Notes to Unaudited Condensed Consolidated Financial Statements
     All of the Encore indentures, including the 9.5% Indenture, also have covenants limiting the sale of assets and providing a put right by holders upon change of control, as well as other certain affirmative and negative covenants.
Note 6. Derivative Instruments and Hedging Activities
Derivative Policy
     Denbury applies the provisions of the Derivatives topic of the FASC, which requires each derivative instrument to be recorded in the balance sheet at fair value. If a derivative has not been designated as a hedge or does not otherwise qualify for hedge accounting, it must be adjusted to fair value through earnings. However, if a derivative qualifies for hedge accounting, depending on the nature of the hedge, the effective portion of changes in fair value can be recognized in accumulated other comprehensive income or loss within equity until such time as the hedged item is recognized in earnings. In order to qualify for cash flow hedge accounting, the cash flows from the hedging instrument must be highly effective in offsetting changes in cash flows of the hedged item. In addition, all hedging relationships must be designated, documented, and reassessed periodically.
     Denbury has elected to designate ENP’s outstanding interest rate swaps as cash flow hedges. The effective portion of the mark-to-market gain or loss on these derivative instruments is recorded in “Accumulated other comprehensive loss” on the accompanying Unaudited Condensed Consolidated Balance Sheets and reclassified into earnings in the same period in which the hedged transaction affects earnings. Any ineffective portion of the mark-to-market gain or loss is recognized in earnings and included in “Derivatives expense (income)” in the accompanying Unaudited Condensed Consolidated Statements of Operations.
     Denbury does not apply hedge accounting treatment to its oil and natural gas derivative contracts and therefore, the changes in the fair values of these instruments are recognized in income in the period of change. These fair value changes, along with the cash settlements of expired contracts, are included in “Derivatives expense (income)” in the accompanying Unaudited Condensed Consolidated Statements of Operations.
Oil and Natural Gas Derivative Contracts
     From time to time, Denbury enters into various oil and natural gas derivative contracts to provide an economic hedge of its exposure to commodity price risk associated with anticipated future oil and natural gas production. Denbury does not hold or issue derivative financial instruments for trading purposes. These contracts consist of price floors, collars, and fixed price swaps. Historically, Denbury has hedged up to 80% of its anticipated production for the following year to provide it with a reasonably certain amount of cash flow to cover most of its budgeted exploration and development expenditures without incurring significant debt. In October 2010, Denbury entered into costless collar crude oil contracts covering 6,000 Bbls/d during the second half of 2011 and 12,000 Bbls/d during the first quarter of 2012.
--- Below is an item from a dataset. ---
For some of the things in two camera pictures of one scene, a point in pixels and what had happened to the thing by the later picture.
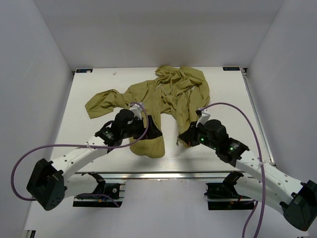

     As a result of the anticipated sale of the Haynesville and East Texas assets, upon closing Denbury expects to terminate a portion of its remaining 2010 and 2011 natural gas hedges during the fourth quarter of 2010. See Note 13, Subsequent Events, for additional information.
     Denbury manages and controls market and counterparty credit risk through established internal control procedures that are reviewed on an ongoing basis. Denbury attempts to minimize credit risk exposure to counterparties through formal credit policies, monitoring procedures, and diversification. All of Denbury’s and ENP’s commodity derivative contracts are with parties that are lenders under their respective credit agreements. Denbury has included an estimate of nonperformance risk in the fair value measurement of its commodity derivative contracts as required by FASC guidance on fair value. At September 30, 2010 and December 31, 2009, the net asset (liability) of Denbury’s open commodity derivative contracts of $67.2 million and ($128.7) million, respectively, included a reduction of $0.6 million and $0.8 million, respectively, for estimated nonperformance risk.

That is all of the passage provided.